A new generation with hope

In some rural areas in Nepal, there are indications that girls and young boys are striving for change.

Along with Plan International, a Popular Organization called the Banke Unesco (unrelated to UNESCO) United Nations) trains local authorities, law enforcement officials, religious leaders, schools, and youth groups to identify and prevent children’s marriages, as well as support for girls at risk.

Mahish Nepali, who is leading the project in Bardia, Al -Jazeera, told that since 2015, child marriage rates have decreased from 58 percent to 22 percent in many areas of the region.

Regarding the change of a potential law, Nepalese said that reducing legal marriage for two years will be a “mistake.”

“It would undermine all the work we were doing to raise awareness about the danger of young marriage,” he said.

Sustec, 17, a member of the champions of change, a group of a campaign started by Plan International in 41 countries to combat violence and gender abuse in marginalized societies that are often difficult to reach.

Although the threats are facing that the group members will be overcome or kidnapped due to their invitation, Swosity and her team remain enthusiastic.
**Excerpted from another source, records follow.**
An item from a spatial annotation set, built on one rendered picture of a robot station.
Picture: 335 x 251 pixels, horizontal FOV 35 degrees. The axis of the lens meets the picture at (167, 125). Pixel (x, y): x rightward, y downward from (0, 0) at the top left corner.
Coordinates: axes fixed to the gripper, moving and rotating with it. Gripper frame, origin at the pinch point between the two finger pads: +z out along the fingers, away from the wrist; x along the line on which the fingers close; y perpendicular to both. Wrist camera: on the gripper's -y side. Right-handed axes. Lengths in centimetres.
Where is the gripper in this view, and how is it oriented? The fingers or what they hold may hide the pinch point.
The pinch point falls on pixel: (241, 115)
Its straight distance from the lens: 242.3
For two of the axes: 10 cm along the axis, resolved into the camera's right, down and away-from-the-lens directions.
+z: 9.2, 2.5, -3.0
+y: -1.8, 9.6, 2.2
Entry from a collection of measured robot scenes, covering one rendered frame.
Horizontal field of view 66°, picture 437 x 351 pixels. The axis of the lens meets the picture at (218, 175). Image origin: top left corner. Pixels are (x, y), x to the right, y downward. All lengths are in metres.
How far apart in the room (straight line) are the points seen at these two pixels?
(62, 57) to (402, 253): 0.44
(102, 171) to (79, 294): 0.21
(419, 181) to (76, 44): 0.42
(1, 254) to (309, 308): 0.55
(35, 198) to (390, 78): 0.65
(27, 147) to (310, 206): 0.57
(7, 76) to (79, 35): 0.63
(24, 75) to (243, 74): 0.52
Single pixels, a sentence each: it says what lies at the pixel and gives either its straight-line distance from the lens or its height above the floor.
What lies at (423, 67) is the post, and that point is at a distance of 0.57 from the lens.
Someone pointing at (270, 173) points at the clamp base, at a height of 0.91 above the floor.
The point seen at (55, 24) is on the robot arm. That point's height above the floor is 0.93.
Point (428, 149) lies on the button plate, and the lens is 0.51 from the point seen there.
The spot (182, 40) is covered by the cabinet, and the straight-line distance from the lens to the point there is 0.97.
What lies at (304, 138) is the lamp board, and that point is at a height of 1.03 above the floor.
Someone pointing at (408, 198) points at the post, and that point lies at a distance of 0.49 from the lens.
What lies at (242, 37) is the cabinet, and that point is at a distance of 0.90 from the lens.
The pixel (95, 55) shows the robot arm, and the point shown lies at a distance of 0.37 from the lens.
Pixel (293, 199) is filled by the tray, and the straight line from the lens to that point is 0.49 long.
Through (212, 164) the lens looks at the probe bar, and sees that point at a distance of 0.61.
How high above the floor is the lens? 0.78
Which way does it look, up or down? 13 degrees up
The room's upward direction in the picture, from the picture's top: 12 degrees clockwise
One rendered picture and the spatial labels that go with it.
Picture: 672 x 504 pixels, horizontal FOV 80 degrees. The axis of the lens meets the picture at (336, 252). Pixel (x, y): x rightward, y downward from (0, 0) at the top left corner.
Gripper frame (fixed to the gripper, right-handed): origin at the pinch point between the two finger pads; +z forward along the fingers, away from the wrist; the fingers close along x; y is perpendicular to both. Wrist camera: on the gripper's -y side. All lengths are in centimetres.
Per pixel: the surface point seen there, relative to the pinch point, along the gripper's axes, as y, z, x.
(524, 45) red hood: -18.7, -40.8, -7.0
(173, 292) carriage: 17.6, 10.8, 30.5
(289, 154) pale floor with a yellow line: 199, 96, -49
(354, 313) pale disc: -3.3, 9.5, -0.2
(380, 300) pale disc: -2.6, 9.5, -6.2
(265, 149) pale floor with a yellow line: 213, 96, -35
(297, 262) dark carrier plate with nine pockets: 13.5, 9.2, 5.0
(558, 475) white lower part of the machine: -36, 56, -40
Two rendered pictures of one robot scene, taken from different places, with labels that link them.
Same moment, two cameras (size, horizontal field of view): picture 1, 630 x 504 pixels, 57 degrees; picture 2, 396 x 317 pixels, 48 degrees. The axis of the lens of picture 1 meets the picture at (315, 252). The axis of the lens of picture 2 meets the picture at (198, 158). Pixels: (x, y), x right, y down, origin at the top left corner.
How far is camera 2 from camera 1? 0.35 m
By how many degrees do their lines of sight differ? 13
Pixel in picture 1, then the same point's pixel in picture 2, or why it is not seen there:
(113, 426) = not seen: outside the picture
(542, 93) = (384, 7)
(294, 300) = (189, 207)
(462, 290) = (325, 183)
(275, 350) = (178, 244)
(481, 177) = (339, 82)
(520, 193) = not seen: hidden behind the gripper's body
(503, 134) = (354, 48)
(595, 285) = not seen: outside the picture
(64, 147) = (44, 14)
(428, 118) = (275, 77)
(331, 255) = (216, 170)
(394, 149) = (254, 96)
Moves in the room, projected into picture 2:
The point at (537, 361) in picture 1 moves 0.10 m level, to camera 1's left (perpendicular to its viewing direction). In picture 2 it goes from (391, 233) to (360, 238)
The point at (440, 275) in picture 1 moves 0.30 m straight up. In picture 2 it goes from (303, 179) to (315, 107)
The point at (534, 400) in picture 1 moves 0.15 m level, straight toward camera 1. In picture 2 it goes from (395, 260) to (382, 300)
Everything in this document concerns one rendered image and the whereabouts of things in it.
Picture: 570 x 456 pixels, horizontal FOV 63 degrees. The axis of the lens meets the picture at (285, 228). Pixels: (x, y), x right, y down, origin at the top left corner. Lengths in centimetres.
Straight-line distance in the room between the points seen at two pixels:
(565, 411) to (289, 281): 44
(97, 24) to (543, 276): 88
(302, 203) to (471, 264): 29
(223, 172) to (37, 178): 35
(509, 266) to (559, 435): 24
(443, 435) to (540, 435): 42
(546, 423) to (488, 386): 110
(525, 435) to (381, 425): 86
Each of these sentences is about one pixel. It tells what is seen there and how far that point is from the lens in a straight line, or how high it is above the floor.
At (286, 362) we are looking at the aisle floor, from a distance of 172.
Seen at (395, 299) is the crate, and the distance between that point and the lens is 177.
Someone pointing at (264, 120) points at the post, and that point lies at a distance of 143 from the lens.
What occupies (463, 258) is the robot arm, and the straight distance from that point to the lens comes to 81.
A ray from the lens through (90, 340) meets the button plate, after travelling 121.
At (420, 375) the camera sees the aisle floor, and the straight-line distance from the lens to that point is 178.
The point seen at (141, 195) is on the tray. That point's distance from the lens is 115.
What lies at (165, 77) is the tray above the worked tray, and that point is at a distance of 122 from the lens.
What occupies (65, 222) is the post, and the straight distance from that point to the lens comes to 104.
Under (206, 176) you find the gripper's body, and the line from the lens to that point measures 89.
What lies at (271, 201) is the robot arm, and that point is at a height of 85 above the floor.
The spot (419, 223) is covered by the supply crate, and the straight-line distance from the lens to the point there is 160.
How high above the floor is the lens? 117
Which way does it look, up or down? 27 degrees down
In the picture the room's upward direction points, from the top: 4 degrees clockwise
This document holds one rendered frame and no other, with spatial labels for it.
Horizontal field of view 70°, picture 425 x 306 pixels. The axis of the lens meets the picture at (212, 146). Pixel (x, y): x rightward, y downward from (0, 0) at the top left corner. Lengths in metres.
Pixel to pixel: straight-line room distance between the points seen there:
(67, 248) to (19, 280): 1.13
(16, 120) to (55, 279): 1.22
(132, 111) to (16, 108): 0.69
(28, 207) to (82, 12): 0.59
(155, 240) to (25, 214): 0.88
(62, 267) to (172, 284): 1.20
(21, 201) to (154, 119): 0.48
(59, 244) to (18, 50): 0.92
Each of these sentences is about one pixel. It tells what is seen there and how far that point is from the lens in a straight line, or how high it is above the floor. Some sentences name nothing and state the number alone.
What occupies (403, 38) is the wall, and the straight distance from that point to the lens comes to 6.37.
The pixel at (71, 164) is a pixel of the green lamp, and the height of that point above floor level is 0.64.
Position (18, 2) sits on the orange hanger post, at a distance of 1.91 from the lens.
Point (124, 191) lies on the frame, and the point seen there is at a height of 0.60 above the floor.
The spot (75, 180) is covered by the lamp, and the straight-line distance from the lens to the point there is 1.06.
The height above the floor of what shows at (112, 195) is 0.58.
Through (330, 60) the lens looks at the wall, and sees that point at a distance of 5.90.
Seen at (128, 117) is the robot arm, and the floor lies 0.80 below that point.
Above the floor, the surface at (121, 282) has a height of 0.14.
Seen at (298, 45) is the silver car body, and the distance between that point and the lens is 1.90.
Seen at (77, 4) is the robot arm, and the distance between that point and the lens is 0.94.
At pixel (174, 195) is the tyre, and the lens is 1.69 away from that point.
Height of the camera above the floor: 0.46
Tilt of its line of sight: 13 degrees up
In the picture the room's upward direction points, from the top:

During the Covid-19s, a social media campaign began, and called on hundreds of young girls to a group online where they were asked to sign an advertisement against this practice.

(Above, is “practice” the practice of child marriage or sex -based violence and abuse in marginalized societies and is often difficult to reach?)

She says that “the network has grown and slept” during the lock, and now they meet every Saturday for two hours to discuss whether “anyone (may have been affected) and what to do to help eliminate it (children’s marriage) completely.”

“Initially, even my father told me to stop the campaigns, because they were worried about my safety,” Sustec said to the judges.

But she will not listen.

“The real change happens,” she said. “I think the next generation of girls and boys will not face the same problems we faced. We just need to continue fighting.”

The family names have been removed to the victims and their relatives to protect their privacy.